Man with Two Lives is a 1942 American film directed by Phil Rosen and written by Joseph Hoffman.

Plot 
The story is of a man who is brought back from the dead and whose body is hijacked by the soul of an executed gangster, consequently making the deceased man a high-ranking criminal.

At the beginning of the story, the happy couple Phillip Bennett and Louise Hammond are engaged to be married. A major bump on their planned road to the future emerges when sadly Phillip is killed in a traffic accident as they are driving back from their engagement party.

The dubious Dr. Clarke, who apparently is known for being able to revive deceased animals, is called on for the purpose of bringing Phillip back to life. By midnight on that very same night as Phillip's demise, the infamous criminal Panino is to receive his capital punishment for his crimes: execution via electrocution.

Just minutes before midnight Dr. Clarke performs his resuscitation operation and it is a successful one, but when Panino dies moments later his soul enters Phillip's body.
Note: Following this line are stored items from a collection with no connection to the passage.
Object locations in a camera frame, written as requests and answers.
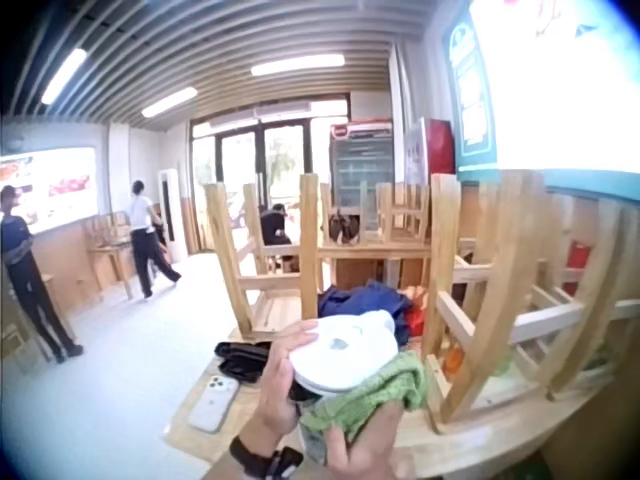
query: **white plastic lid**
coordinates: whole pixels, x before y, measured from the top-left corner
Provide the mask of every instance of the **white plastic lid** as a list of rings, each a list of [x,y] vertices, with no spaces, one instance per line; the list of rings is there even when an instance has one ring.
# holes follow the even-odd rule
[[[295,378],[322,396],[347,392],[398,353],[393,318],[379,310],[318,319],[318,338],[289,356]]]

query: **black pants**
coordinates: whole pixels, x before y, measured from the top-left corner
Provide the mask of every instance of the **black pants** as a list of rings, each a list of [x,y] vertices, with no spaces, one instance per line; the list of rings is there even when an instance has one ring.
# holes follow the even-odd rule
[[[269,238],[262,237],[262,240],[264,241],[264,244],[267,247],[269,245],[292,245],[293,244],[293,242],[287,236],[286,233],[283,233],[282,235],[273,235],[272,237],[269,237]],[[290,262],[291,260],[293,260],[293,257],[291,255],[284,255],[282,257],[282,260],[285,262]]]
[[[164,259],[156,232],[147,233],[143,229],[134,230],[131,232],[131,241],[133,243],[133,259],[136,262],[136,271],[138,272],[142,293],[145,297],[151,296],[151,281],[149,280],[149,270],[147,269],[149,259],[153,260],[158,270],[169,280],[172,282],[180,280],[182,275],[171,268],[171,265]]]
[[[49,292],[47,287],[42,281],[40,270],[36,264],[33,254],[31,252],[20,260],[16,265],[12,265],[7,268],[9,272],[9,278],[13,284],[13,290],[16,292],[16,297],[20,306],[29,316],[33,325],[36,327],[38,334],[47,342],[49,348],[54,355],[60,354],[60,345],[49,333],[49,330],[42,323],[42,317],[40,316],[40,310],[44,313],[49,325],[53,328],[58,341],[61,345],[68,350],[72,347],[73,340],[67,335],[67,331],[60,323],[60,319],[56,314],[51,298],[49,298]]]

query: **hand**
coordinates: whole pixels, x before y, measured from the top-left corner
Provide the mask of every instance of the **hand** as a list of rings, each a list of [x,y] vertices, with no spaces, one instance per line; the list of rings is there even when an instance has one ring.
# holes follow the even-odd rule
[[[317,335],[308,331],[317,324],[316,320],[304,320],[290,325],[271,345],[260,381],[260,401],[240,432],[244,446],[257,455],[270,457],[282,437],[292,432],[298,423],[296,407],[288,398],[293,384],[289,353],[316,339]]]
[[[399,401],[378,408],[349,451],[340,428],[332,426],[325,432],[327,467],[337,480],[396,478],[389,465],[389,457],[403,411]]]

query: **man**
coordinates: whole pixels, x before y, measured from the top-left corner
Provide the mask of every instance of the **man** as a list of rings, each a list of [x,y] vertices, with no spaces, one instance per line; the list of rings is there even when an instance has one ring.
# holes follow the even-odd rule
[[[144,298],[149,298],[153,294],[151,291],[151,280],[147,264],[153,260],[158,270],[173,283],[177,283],[182,277],[165,260],[160,250],[160,242],[156,235],[156,230],[152,222],[162,224],[162,220],[153,211],[153,202],[144,195],[144,183],[141,180],[133,182],[131,193],[133,200],[129,207],[129,223],[131,224],[131,242],[133,244],[133,259],[136,264],[136,271],[140,279],[140,286]]]
[[[62,363],[65,360],[62,348],[67,352],[68,357],[82,355],[84,349],[81,345],[74,344],[73,340],[69,338],[53,308],[47,287],[42,281],[40,270],[38,270],[38,265],[31,253],[33,236],[22,217],[11,215],[16,200],[16,189],[11,185],[5,186],[0,191],[0,204],[4,213],[0,224],[2,261],[7,267],[7,273],[20,306],[33,322],[38,334],[49,345],[56,361]],[[56,342],[43,324],[38,307],[44,313],[61,345]]]
[[[270,210],[262,212],[260,226],[265,245],[291,245],[291,239],[284,232],[286,215],[287,212],[281,203],[276,203]]]

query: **tv screen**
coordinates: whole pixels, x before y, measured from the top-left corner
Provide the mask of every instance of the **tv screen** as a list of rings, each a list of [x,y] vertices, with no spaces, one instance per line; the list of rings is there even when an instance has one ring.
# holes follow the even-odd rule
[[[63,148],[0,157],[0,188],[18,192],[13,214],[38,233],[98,213],[93,148]]]
The soul change goes unnoticed however, and Phillip's body is brought home to his hopeful wife to be. At first it appears Phillip suffers from severe amnesia, and he is uncapable of recognizing any of the persons previously known to him, which is of course an unpleasant surprise.
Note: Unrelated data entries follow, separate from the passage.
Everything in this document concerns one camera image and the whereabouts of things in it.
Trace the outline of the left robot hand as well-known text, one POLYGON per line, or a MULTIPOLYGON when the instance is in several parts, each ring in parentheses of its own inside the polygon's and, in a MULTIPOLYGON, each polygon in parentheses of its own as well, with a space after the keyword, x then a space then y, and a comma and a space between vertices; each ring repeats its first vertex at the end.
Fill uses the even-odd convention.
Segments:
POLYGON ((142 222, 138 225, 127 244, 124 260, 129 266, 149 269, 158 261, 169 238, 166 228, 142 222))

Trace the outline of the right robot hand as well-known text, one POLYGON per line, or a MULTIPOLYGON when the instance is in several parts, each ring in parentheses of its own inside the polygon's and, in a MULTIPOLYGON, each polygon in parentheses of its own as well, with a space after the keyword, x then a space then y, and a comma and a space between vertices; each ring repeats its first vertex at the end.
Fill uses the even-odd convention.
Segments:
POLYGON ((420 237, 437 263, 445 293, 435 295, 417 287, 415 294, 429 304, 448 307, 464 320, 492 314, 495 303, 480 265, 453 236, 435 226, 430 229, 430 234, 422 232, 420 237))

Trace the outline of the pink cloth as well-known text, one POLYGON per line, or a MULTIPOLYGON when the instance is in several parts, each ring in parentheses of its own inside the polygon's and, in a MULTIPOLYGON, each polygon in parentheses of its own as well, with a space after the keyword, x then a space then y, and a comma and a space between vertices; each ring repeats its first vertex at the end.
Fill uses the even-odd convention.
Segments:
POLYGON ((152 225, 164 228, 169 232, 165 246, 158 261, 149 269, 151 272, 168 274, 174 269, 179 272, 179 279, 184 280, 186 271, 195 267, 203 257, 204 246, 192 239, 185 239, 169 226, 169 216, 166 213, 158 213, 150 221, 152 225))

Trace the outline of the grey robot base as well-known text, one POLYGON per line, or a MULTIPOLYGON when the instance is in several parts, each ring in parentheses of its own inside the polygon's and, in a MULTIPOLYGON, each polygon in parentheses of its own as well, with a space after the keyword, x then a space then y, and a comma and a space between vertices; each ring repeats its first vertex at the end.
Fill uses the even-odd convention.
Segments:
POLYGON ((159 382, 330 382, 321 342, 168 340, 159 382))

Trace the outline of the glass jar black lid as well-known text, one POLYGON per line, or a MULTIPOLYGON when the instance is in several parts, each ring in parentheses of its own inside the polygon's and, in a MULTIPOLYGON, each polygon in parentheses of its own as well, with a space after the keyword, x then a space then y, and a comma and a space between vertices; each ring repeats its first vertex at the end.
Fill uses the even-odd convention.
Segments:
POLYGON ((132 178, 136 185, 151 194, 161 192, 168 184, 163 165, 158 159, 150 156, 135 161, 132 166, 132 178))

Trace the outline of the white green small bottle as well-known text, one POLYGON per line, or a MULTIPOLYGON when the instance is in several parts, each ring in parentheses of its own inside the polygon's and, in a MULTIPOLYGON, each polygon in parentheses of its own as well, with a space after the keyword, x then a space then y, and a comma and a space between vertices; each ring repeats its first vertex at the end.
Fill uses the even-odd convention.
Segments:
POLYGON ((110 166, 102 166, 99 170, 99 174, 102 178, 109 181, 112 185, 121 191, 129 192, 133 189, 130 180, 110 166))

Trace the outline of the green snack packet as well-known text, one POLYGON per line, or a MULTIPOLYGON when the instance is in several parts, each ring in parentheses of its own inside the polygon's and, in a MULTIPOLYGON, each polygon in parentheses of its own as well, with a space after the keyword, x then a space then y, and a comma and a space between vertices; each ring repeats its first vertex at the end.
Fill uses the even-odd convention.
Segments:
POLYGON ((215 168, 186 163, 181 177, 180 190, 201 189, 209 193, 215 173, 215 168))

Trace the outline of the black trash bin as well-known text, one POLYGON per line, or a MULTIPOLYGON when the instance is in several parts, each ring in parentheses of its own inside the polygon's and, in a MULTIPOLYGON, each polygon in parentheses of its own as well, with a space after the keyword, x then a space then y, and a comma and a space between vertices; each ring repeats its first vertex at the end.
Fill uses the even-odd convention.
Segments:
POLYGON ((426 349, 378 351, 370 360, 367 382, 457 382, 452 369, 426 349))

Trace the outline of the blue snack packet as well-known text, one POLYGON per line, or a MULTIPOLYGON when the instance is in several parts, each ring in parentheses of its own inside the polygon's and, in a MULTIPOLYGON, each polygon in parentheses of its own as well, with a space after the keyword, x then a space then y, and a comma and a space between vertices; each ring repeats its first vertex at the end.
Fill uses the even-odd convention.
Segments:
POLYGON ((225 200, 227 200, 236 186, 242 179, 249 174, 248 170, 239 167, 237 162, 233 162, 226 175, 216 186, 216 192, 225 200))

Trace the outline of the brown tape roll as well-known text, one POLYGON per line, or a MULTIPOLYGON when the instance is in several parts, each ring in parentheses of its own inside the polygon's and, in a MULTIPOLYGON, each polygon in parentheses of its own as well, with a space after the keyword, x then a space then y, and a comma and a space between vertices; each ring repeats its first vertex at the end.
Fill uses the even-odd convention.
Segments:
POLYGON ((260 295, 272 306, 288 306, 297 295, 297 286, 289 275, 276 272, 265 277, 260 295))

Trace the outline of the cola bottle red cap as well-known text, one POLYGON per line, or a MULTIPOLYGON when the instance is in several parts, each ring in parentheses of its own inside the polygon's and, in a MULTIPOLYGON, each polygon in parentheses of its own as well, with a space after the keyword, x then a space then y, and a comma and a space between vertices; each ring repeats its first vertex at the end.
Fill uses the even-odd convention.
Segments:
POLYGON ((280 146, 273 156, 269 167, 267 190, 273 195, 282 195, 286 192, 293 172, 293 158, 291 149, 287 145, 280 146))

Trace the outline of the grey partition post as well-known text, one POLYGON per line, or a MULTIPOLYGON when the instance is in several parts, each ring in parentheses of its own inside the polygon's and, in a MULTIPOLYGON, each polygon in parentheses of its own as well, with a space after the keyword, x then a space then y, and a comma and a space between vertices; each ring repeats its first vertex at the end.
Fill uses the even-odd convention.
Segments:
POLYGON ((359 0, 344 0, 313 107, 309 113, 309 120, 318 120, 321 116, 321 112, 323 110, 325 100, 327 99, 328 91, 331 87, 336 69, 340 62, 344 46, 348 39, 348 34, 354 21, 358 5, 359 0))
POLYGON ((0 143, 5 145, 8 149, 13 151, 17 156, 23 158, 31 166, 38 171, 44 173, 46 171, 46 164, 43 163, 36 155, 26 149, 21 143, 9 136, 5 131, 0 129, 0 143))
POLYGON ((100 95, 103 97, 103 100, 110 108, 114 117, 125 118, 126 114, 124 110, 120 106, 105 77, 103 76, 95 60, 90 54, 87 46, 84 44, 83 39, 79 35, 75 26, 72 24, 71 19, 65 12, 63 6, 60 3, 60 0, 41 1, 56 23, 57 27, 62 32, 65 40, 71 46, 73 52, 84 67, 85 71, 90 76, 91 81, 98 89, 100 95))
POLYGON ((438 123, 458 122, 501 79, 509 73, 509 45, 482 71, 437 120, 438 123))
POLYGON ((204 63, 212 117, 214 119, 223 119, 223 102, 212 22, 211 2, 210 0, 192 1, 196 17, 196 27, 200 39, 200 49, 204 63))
Phillip instantly starts roaming Panino's old hoods, and it doesn't take long before he once again is supreme commander of his old gang, running the business as usual, but in the shape of Phillip. The people around Phillip, including his father Hobart Bennet is worried by the development and this new personality of Phillip's. They become even more worried when they start noticing that he is more and more absent from his home. Soon a crime wave hits the city and there is an outbreak of gang wars, throwing the city into chaos as gang members are killed on every side. Accompanied by Dr. Clarke, Phillip's father Hobart visits the gang's headquarters and meets with the gangsters, to tell them who Panino/Phillip really is. They ask the gang members about Phillip's relation to the gang and its business, and the gang members find out that Phillip, a respectable citizen, is the son of Hobart Bennet. Phillip/Panino finds out about this and feels threatened by the fact that some of the gang members know about his "secret identity". He murders all of the potentially dangerous gang members, but fails to kill one person, a brother to one of the murdered gang members, who knows his secret.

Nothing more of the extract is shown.